··· Material for this task

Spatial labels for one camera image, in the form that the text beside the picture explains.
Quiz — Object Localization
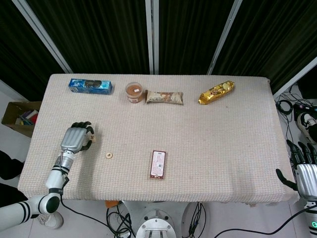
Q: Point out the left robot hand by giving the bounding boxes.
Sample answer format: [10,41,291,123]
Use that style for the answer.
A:
[60,120,96,153]

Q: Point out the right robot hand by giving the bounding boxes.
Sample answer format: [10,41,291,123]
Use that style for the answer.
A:
[275,140,317,199]

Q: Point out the grey round robot base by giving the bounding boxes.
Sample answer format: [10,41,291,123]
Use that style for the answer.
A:
[135,209,179,238]

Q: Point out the colourful booklets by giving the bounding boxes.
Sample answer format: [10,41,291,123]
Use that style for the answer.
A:
[14,110,39,126]

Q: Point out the white black sneaker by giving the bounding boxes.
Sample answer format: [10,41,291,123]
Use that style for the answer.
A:
[296,111,317,145]

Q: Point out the blue cookie box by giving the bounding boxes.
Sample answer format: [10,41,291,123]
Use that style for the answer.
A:
[68,78,115,96]

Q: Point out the brown cardboard box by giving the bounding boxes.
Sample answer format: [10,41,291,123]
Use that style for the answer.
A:
[1,101,43,138]

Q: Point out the black cloth object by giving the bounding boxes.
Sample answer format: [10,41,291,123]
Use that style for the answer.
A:
[0,150,26,181]

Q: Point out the clear plastic snack jar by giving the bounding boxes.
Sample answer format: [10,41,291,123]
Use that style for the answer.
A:
[125,81,144,104]

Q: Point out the plain white shoe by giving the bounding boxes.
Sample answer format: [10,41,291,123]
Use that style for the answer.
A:
[38,212,64,230]

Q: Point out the maroon chocolate bar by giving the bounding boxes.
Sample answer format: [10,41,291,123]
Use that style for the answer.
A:
[149,149,168,180]

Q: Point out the black equipment box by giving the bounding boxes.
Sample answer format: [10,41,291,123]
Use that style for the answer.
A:
[297,73,317,100]

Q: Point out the beige waffle tablecloth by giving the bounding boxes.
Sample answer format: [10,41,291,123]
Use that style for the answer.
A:
[17,73,300,207]

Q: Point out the beige snack packet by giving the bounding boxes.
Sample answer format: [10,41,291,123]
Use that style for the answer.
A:
[145,90,185,106]

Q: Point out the black curtain panel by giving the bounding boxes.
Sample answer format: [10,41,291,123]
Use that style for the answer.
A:
[0,0,66,101]
[26,0,152,74]
[158,0,236,75]
[211,0,317,95]

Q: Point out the gold snack packet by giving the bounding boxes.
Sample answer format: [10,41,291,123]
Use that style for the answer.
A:
[197,79,236,105]

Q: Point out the white curved chassis panel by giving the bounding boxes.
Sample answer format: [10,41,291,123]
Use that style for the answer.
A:
[181,202,208,234]

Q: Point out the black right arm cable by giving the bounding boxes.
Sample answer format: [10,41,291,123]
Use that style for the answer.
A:
[210,202,317,238]

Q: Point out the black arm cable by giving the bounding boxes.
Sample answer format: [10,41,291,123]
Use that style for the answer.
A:
[210,202,317,238]
[59,194,117,238]

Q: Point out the tangled black floor cables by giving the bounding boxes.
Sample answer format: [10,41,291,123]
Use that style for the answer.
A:
[275,85,317,149]

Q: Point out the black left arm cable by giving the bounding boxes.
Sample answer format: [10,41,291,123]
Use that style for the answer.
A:
[59,194,117,238]

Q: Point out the black cable bundle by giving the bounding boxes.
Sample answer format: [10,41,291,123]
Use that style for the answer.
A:
[106,204,136,238]
[188,202,207,238]

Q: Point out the grey metal frame post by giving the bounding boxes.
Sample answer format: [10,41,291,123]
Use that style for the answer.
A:
[270,56,317,98]
[207,0,245,75]
[144,0,160,75]
[11,0,73,74]

······

- Instructions to follow -
For each line of the entries that contains the word "white", make a copy.

- The answer -
Q: Point out the white black sneaker by giving the bounding boxes.
Q: Point out the plain white shoe by giving the bounding boxes.
Q: Point out the white curved chassis panel by giving the bounding boxes.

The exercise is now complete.